The Responsible Investments team at Nordea recently paid a visit to Walmart, more specifically the Distribution Center in Washington Courthouse, as part of our active ownership efforts. Walmart is an interesting and unique case due to its status as a corporate giant, both in terms of revenues and number of employees, as well as it being an integrated part of many Americans’ daily lives, be it from a customer or employee perspective. Walmart is also a favourite for investment exclusion and engagement activities, due to its controversial labour practices, especially seen through a Northern European lens. These mainly include a resistance to free unionisation in the US and some other countries. Our visit confirmed our views that 1) the context in which a company operates is essential to the analysis, this being particularly true for Walmart, and 2) working conditions are well managed at the location we visited.
Walmart’s business model is clearly focused on two essential elements: driving down costs and optimising efficiency. In the business model is also included a very high employee turnover – compared to European peers – of 20%. The use of temporary workers over the more costly full-time workers unavoidably creates a perpetual revolving-door personnel strategy, which – for all its apparent drawbacks – has been preferred over its more expensive alternative. Walmart caters relentlessly to its low-cost customer segment, to the extent of sacrificing both public opinion and employee satisfaction, which have had very little effect by way of positive change. According to a 2013 Forbes article, the most effective catalyst for change at Walmart is declining sales and customer satisfaction; such was the prompt that led the retailer to bring 35,000 part-time workers onto its full-time scheme, which it had previously opposed as it would qualify them for costly healthcare benefits. While it countered the company’s cost-reducing strategy, the direct effect on sales of a lack of sufficient and skilled workers proved to be too high a price to pay.

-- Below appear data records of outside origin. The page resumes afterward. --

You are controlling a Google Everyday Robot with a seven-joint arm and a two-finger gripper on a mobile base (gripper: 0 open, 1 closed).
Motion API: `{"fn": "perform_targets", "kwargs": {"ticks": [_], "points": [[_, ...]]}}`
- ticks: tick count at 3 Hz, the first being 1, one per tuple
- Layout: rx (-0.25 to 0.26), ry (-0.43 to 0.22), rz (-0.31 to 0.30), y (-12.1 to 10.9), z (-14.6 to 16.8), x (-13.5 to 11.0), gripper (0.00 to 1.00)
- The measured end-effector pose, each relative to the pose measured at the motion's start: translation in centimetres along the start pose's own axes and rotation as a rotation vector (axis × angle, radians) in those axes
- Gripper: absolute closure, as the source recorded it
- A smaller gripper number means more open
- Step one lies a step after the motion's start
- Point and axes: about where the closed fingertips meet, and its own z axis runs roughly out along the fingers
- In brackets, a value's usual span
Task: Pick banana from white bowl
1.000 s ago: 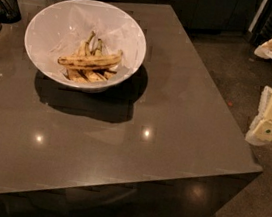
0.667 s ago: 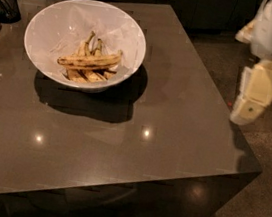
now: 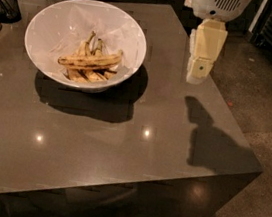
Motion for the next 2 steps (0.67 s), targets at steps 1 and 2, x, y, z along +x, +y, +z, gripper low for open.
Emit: {"fn": "perform_targets", "kwargs": {"ticks": [1,2], "points": [[0.036,-0.019,-0.014,-1.5,0.4,-0.7,0.0],[0.028,-0.023,-0.061,-3.9,1.6,-2.5,0.0]]}}
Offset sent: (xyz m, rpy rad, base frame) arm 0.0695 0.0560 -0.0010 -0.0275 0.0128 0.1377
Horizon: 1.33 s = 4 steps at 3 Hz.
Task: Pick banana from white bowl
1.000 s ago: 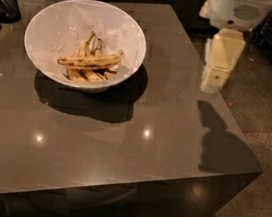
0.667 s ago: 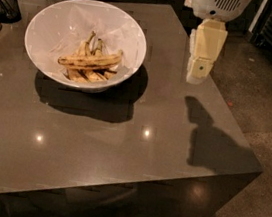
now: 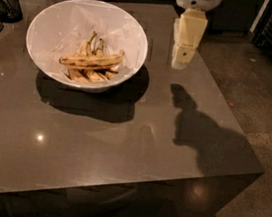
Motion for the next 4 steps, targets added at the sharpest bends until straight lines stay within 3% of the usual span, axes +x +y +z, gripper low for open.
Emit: {"fn": "perform_targets", "kwargs": {"ticks": [1,3,4], "points": [[-0.028,0.026,-0.062,-2.8,2.2,-2.4,0.0],[0.011,-0.011,-0.087,-3.5,3.1,-3.7,0.0],[-0.02,-0.003,-0.093,-3.3,4.9,-4.3,0.0]]}}
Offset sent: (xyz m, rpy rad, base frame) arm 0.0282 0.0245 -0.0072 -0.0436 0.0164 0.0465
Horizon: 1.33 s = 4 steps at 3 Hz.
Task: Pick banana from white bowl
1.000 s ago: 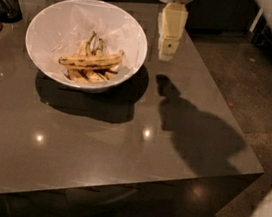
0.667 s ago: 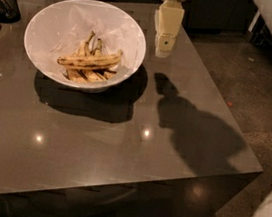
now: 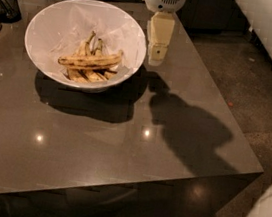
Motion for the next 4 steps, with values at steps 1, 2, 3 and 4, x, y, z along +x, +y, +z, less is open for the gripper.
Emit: {"fn": "perform_targets", "kwargs": {"ticks": [1,2,3,4], "points": [[-0.022,0.021,-0.026,-0.5,1.2,-1.1,0.02],[-0.037,0.036,-0.052,-1.0,2.0,-2.0,0.05],[-0.049,0.038,-0.077,-1.9,2.6,-2.8,0.24],[-0.072,0.017,-0.104,-2.6,3.5,-3.6,0.33]]}}
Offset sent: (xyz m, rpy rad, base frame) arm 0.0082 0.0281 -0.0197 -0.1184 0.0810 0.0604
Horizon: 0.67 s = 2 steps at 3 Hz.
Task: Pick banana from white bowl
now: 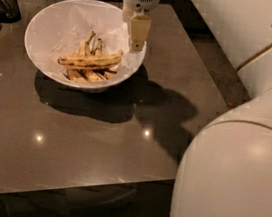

Labour market differences between the US and Europe are too plentiful to enumerate, but one aspect that is of particular relevance for this case is the traditions and behaviours around workforce mobility and unionisation. A great strength of the US economy, historically speaking, has been the mobility of its workforce. It is not considered unusual for American workers to move to where the jobs are found – both in great numbers and across large distances. This is a phenomenon seen much less frequently in Europe. A ‘take it or leave it’ approach is therefore much more commonly accepted by both employers and workers in the US, a fact that Walmart seems to fully exploit. Another differentiator is that US labour market unions have a much less pronounced presence than their European counterparts; indeed their role has been dwindling for decades. US unions do, however, tend to be more aggressive and politically driven, which arguably could become an interference to Walmart’s overarching priority of efficiency and low costs, and thus help explain its opposition to free unionisation.
Where do we go from here?
Understanding the context is essential for fully grasping the risks associated with a company, but it does not change or mitigate the fact that in not allowing its employees to unionise, Walmart is violating ILO core conventions. We always encourage engagement, and therefore we will proactively continue the dialogue on labour union issues and stress the importance of that specific right for the employees in the countries and locations where it remains an issue. Our conclusion is that, given its largely US-centric context, Walmart can – and therefore will – continue its current ways of operating. The onus is therefore on us – analysts and investors – to closely follow Walmart’s labour practices and take on the role any European labour union normally would, by acting decisively on labour related norm violations. It will, however, require a much greater push from multiple stakeholders, and a shift in what is considered acceptable, for Walmart to truly change its practices. In the end, the most effective avenue, as was demonstrated in 2013, will likely prove to be the decision customers make as to where they spend their money.